Face au dérèglement climatique, les pépiniéristes du Rhône doivent s'adapter et nos jardins vont changer. Désormais, on recherche des espèces capables de s'adapter au manque d'eau et aux fortes chaleurs... quitte à cultiver des plants originaires de Nouvelle-Zélande ou du Mexique.
Moins 59% de précipitations entre 1991 et 2021, c'est une réalité qui nous impose de nous adapter. Et dans nos jardins quoi planter ? A la Pépinière Simavert, à Simandres près de Lyon, Pierre Perrin déambule au gré des allées. Voilà plus de trente ans que cet homme cultive des plantes ornementales. "J’ai repris l’exploitation de mes parents. Petit, je les aidais déjà", raconte-t-il. Au fil des années, ses serres ont beaucoup changé. Des espèces ont dû être abandonnées, et d’autres se sont ajoutées. "Je cultive même des plantes que je ne connaissais pas il y a dix ans !", lâche-t-il, un brin rieur. Il a fallu prendre en compte le dérèglement climatique.
Des plantes originaires de Nouvelle-Zélande, Nouvelle Calédonie, Mexique...
Le mois d’octobre 2022 semble symptomatique de ces changements météorologiques. La région a connu des records de température, et le thermomètre a même frisé les 25°C par endroits. Autant de facteurs inédits qui conduisent les pépiniéristes à adapter leurs cultures. Dans les serres de Pierre Perrin, il y a désormais des plantes méditerranéennes, mais aussi des espèces venues de bien plus loin.

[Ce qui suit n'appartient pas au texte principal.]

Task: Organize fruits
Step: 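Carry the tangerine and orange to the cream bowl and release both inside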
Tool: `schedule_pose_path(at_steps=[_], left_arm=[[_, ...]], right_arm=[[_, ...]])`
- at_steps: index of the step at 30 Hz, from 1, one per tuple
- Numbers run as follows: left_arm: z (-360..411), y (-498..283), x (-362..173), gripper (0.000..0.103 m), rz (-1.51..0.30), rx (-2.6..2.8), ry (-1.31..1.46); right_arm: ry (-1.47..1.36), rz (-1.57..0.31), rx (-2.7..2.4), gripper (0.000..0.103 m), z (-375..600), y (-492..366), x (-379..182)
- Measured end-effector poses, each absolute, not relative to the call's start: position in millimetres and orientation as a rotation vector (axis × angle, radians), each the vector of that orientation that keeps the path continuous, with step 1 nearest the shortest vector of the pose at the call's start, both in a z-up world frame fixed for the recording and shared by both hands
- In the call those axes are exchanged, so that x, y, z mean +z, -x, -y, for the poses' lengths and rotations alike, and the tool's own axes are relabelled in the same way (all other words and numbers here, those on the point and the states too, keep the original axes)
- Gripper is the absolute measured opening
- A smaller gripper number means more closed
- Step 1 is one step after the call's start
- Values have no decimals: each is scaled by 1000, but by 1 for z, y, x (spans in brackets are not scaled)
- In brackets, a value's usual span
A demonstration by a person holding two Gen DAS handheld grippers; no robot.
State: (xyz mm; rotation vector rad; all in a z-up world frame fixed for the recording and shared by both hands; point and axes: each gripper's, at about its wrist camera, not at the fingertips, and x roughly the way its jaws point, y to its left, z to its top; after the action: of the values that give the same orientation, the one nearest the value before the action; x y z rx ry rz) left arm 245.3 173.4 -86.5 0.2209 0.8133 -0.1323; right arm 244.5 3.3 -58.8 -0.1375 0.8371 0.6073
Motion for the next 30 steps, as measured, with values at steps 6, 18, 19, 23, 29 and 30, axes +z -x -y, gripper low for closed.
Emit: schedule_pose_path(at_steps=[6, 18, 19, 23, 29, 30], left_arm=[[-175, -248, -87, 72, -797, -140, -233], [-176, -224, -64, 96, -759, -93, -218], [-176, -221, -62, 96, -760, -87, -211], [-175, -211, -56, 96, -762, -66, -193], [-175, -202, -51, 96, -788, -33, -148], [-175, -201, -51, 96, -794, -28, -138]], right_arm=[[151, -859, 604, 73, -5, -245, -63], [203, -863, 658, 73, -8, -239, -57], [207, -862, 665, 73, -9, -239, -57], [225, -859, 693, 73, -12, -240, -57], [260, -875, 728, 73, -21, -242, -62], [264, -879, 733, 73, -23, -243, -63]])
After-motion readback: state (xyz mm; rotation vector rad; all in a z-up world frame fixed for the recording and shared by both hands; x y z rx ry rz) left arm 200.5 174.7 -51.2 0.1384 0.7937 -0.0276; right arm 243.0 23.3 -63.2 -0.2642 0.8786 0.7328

Il lance : "Nous cultivons des Phormium, aussi appelés lin de Nouvelle-Zélande !"
Du lin de Nouvelle-Zélande donc, à côté des plants de Yucca qui poussent habituellement au Mexique, ou encore des Pittosporum qui se trouvent généralement en Nouvelle-Calédonie. Le pépiniériste reprend : "Ce sont les plantes qui s’acclimatent le mieux à la chaleur, et qui demandent moins d’eau… Et les clients en réclament de plus en plus !"

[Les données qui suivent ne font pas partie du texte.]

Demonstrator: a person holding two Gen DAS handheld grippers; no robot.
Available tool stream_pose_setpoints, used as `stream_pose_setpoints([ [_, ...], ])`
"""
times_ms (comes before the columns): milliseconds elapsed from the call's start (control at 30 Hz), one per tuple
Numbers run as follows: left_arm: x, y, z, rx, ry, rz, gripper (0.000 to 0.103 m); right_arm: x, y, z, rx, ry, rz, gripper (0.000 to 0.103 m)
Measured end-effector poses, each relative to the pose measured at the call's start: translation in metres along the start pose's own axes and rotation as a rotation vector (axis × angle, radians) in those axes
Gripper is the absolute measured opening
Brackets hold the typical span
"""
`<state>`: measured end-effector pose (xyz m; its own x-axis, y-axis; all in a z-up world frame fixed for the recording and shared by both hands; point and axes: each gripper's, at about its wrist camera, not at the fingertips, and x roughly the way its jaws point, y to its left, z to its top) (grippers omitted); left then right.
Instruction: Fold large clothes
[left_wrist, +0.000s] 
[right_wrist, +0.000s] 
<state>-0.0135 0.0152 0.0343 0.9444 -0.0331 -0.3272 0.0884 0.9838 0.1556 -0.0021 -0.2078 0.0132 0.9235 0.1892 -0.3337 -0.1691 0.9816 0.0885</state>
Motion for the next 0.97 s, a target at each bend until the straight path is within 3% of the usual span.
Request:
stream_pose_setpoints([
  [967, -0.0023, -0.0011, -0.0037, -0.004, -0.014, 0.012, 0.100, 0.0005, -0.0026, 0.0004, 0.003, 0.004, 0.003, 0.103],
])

J’essaye de planter des arbres fruitiers moins classique, des jujubiers, des oliviers, des amandiers, des pistachiers
Valentine Prinet, Pépiniériste Collonges-au-Mont-d'Or
Une croissance dépendante des saisons
Valentine Prinet, pépiniériste au Jardin comestible de Collonges-au-Mont-d'Or, se lance, quant à elle, dans la "recherche" de nouvelles espèces à cultiver. "J’essaye de planter des arbres fruitiers moins classiques : des jujubiers, des oliviers, des amandiers, des pistachiers", explique-t-elle. Car la croissance des arbres, dépendante des saisons, est chamboulée par le dérèglement climatique. "Il faut trouver des plantes qui s’adaptent à la sécheresse, mais aussi aux gelées tardives, s’inquiète-t-elle. Ce n’est pas que ces gelées arrivent plus tard en hiver, c’est plutôt que les plantes, fortes d’un climat qui leur est favorable, débourrent plus tôt. Leurs bourgeons se développent donc de manière précoce au printemps."
Face à ces changements, Pierre Perrin observe sans cesse la météo et tâtonne : "Dans mon cas, ce n’est pas tant la douceur de l’automne qui est un problème pour la végétation, mais plutôt la canicule et le manque d’eau prolongé de cet été." S’il pointe la sécheresse du doigt, les fortes pluies de septembre combinées aux températures quasi estivales d’octobre ont heureusement permis aux plantes de croître. Il conclut : "La seule incertitude reste l’hiver : s’il est précoce, alors les plantes ne pourront s’adapter à des changements si brusques."
Changer de méthode
Au-delà des nouvelles cultures, comment adapter les anciennes productions ? Pour les pommiers, les abricotiers, et tous les arbres fruitiers que Valentine Prinet a l’habitude de planter, il lui est maintenant nécessaire d’innover, de changer sa manière de cultiver. "Ce qu’il faut, ce sont des arbres qui ont des racines profondes, affirme-t-elle. Nous greffons les arbres sur des systèmes racinaires différents d’auparavant".
Mais il est parfois difficile de contrôler la croissance de ces cultures "habituelles" : "Prenons l’exemple des pommiers. Ces arbres requièrent un besoin en vernalisation, c’est-à-dire qu’ils nécessitent des heures de froid pour produire des fruits. Or, si l’hiver est doux, cela devient plus compliqué." Ses pommiers et ses poiriers ont déjà commencé à fleurir… Un phénomène inhabituel en automne. "Comme les saisons que nous vivons", conclut Valentine Prinet. Avant de repartir travailler dans son verger.